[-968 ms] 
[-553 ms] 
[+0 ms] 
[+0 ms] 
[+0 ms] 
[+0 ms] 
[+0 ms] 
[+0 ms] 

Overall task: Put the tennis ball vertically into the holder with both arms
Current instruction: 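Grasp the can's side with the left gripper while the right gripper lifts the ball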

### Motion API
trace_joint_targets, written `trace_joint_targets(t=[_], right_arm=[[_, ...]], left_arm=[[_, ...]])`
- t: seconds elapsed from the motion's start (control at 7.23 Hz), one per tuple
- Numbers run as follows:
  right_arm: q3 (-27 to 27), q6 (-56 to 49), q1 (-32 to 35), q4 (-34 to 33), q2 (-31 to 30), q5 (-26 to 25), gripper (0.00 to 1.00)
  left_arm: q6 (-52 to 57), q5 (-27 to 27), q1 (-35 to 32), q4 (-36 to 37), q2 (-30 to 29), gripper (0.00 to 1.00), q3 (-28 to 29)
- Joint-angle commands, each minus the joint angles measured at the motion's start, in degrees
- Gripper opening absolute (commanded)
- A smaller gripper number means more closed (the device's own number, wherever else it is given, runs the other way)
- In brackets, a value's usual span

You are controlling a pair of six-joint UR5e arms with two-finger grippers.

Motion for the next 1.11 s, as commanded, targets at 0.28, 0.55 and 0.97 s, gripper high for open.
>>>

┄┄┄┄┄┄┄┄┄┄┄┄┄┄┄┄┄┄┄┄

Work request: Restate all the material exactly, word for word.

Your solution:
[-968 ms] 
[-553 ms] 
[+0 ms] 
[+0 ms] 
[+0 ms] 
[+0 ms] 
[+0 ms] 
[+0 ms] 

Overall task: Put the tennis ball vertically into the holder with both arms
Current instruction: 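Grasp the can's side with the left gripper while the right gripper lifts the ball
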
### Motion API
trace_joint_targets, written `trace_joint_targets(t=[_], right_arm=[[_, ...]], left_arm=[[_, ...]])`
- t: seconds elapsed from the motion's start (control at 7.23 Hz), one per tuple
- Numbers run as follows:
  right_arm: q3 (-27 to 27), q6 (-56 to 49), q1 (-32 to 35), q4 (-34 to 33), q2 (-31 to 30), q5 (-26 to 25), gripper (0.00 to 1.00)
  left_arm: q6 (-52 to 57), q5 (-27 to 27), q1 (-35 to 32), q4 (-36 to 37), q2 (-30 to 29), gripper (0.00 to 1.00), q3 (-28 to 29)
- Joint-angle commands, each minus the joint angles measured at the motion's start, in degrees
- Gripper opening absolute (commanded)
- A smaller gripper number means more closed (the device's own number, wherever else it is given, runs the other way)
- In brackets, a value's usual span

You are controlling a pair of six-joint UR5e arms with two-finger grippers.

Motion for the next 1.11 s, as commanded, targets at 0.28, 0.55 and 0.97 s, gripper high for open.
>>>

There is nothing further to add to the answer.